CleanIT – neues EU Projekt

Nachdem ACTA – zum Glück – mehr oder weniger Geschichte ist, bastelt die EU am Nachfolger. CleanIT genannt.

Im Ressort der EU-Kommissarin Cecilia Malmström – Befürworterin von Netzsperren – wird ein Maßnahmenkatalog erarbeitet welche eher an die Kontrolldichte des Iran erinnert als an ein Bürgerfreundliches Europa.

Die Bürgerrechtsinitiative ‚European Digital Rights“ hat das entsprechende Dokument vor einigen Tagen veröffentlicht.

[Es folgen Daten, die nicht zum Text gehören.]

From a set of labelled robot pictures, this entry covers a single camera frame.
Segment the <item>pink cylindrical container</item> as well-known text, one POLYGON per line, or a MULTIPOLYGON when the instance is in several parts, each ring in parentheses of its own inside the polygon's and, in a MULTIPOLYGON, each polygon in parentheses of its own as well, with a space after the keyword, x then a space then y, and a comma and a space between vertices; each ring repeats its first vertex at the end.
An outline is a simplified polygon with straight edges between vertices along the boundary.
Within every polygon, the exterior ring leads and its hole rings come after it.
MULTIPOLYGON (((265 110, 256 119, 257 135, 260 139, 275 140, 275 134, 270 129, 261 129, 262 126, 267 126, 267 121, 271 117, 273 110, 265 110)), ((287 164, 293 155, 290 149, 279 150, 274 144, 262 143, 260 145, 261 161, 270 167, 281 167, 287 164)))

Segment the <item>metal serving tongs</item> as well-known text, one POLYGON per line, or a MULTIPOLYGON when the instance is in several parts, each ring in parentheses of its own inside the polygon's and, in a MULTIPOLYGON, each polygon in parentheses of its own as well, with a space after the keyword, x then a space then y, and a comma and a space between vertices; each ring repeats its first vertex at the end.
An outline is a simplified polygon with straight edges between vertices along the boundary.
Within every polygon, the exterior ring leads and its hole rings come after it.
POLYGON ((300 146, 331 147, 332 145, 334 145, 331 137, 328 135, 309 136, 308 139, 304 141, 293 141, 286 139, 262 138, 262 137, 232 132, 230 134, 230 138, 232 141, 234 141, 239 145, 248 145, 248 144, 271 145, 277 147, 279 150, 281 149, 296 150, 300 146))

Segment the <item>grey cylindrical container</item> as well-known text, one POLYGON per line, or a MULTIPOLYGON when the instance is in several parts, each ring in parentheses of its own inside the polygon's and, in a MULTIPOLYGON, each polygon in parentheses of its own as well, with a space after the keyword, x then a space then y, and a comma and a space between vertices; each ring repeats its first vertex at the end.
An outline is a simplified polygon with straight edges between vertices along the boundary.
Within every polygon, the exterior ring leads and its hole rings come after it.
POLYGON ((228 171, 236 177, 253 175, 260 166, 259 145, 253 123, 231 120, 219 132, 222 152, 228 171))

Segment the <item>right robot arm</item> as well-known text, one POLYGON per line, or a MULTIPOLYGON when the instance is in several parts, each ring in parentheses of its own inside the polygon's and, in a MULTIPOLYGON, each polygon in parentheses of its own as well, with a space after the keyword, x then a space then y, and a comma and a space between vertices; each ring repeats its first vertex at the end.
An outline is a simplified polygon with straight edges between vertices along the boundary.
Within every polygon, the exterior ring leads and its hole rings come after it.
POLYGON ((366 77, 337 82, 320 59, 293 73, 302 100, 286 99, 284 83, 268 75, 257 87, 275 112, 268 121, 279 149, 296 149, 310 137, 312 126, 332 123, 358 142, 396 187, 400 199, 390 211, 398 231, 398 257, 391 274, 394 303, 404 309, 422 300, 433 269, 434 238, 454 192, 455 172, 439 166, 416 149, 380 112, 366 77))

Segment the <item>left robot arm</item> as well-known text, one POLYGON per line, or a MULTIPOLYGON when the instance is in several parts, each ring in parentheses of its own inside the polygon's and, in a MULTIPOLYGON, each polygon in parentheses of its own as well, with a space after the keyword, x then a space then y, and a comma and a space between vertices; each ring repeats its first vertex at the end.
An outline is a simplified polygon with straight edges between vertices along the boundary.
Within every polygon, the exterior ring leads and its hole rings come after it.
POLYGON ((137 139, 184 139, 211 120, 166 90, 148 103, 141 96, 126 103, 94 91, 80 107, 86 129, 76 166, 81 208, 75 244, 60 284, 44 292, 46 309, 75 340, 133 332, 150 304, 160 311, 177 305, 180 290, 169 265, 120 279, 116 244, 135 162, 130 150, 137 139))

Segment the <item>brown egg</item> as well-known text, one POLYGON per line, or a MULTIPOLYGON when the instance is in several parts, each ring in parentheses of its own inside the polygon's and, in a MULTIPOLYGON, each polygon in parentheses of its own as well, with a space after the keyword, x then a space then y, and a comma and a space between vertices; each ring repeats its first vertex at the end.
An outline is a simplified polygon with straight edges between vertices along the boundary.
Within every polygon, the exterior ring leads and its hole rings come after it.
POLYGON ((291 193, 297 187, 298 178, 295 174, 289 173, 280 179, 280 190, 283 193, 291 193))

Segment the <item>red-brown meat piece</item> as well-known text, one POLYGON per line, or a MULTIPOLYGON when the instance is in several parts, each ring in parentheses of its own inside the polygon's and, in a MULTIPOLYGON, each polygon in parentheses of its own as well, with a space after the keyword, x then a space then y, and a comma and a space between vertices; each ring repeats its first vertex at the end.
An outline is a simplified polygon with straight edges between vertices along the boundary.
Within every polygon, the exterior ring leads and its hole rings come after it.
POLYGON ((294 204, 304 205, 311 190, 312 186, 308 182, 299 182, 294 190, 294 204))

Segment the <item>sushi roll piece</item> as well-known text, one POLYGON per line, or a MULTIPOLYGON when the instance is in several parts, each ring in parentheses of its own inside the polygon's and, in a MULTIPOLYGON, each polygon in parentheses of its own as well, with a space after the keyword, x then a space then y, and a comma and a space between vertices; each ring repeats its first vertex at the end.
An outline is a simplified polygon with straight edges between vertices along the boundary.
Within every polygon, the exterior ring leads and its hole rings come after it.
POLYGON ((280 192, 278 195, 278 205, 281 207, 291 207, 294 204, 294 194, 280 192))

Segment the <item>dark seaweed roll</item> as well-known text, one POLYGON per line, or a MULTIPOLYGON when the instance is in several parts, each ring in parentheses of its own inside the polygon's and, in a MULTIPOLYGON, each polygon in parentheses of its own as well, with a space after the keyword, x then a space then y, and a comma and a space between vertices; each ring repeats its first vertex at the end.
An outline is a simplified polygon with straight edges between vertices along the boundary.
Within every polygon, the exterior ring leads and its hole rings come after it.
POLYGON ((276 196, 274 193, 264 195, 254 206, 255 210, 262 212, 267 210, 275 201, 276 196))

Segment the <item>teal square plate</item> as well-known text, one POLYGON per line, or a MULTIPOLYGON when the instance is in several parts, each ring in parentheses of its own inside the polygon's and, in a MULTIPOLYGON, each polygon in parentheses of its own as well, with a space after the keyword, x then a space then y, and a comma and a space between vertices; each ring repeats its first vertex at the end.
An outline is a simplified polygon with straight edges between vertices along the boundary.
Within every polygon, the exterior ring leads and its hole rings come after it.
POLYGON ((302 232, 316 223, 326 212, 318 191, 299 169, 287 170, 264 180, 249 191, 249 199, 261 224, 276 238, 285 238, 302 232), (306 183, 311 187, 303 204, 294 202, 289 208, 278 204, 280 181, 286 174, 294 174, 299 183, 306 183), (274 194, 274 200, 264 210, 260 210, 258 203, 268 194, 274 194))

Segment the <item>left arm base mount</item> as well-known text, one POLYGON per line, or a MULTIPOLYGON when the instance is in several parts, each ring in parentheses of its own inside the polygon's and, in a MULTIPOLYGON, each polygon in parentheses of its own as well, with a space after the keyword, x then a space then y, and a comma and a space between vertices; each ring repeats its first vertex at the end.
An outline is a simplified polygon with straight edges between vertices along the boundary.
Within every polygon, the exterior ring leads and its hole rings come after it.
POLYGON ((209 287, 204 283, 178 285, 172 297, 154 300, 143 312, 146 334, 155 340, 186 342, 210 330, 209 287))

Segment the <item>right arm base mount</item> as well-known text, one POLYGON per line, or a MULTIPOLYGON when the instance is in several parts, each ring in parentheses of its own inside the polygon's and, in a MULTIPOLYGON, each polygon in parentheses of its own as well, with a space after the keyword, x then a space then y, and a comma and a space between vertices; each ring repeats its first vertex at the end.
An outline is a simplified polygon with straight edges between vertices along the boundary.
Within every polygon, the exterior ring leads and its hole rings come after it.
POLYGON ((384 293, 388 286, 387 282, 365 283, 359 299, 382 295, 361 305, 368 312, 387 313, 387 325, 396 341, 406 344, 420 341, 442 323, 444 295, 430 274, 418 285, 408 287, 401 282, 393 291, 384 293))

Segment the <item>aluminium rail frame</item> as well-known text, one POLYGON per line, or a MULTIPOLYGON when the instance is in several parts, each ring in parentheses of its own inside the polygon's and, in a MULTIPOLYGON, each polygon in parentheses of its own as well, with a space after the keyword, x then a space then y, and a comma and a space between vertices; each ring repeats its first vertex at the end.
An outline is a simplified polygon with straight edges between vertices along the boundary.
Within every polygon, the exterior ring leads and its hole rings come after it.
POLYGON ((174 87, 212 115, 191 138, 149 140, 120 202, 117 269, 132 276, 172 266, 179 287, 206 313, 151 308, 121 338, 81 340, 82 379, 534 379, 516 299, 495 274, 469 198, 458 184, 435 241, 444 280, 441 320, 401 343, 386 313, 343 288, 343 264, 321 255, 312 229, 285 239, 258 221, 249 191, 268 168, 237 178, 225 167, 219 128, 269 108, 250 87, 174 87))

Hier eine kleine Auswahl aus dem Horrorkatalog der hier – mit unseren Steuergeldern – erarbeitet wird:

  • Aufhebung aller gesetzlichen Bestimmungen, die der Filterung/Überwachung der Internetanschlüsse von Angestellten in Betrieben entgegenstehen
  • Strafverfolgungsbehörden sollen die Möglichkeit erhalten, Inhalte zu entfernen, „ohne [dass sie sich an] die arbeitsintensiven und bürokratischen Prozeduren wie Notice&Takedown halten“ müssen
  • „Wissentlich“ auf „terroristische Inhalte“ zu verlinken soll „ganz genauso“ strafbar sein wie „Terrorismus“ selbst (wobei sich der Vorschlag nicht auf Inhalte bezieht, die von einem Gericht als illegal eingestuft wurden, sondern ganz allgemein auf unbestimmte „terroristische Inhalte“)
  • Anbieter von Filtersystemen für Endnutzer und deren Kunden sollen zur Verantwortung gezogen werden, wenn sie „illegalen“ Aktivitäten nicht melden, die sie über die eingesetzten Filter identifiziert haben
  • Regierungen sollten die Hilfsbereitschaft von ISPs als Kriterium für die Vergabe von öffentlichen Aufträgen heranziehen
  • Soziale Netzwerke und Plattformen sollen Sperr- und „Warn“systeme einführen
  • Unternehmen sollen Uploadfilter installieren, um hochgeladene Inhalte zu kontrollieren und sicherzustellen, dass gelöschte Inhalte – oder ähnliche Inhalte – nicht wieder hochgeladen werden

Die nächste CleanIT-Konferenz soll am 5. November in Wien abgehalten werden.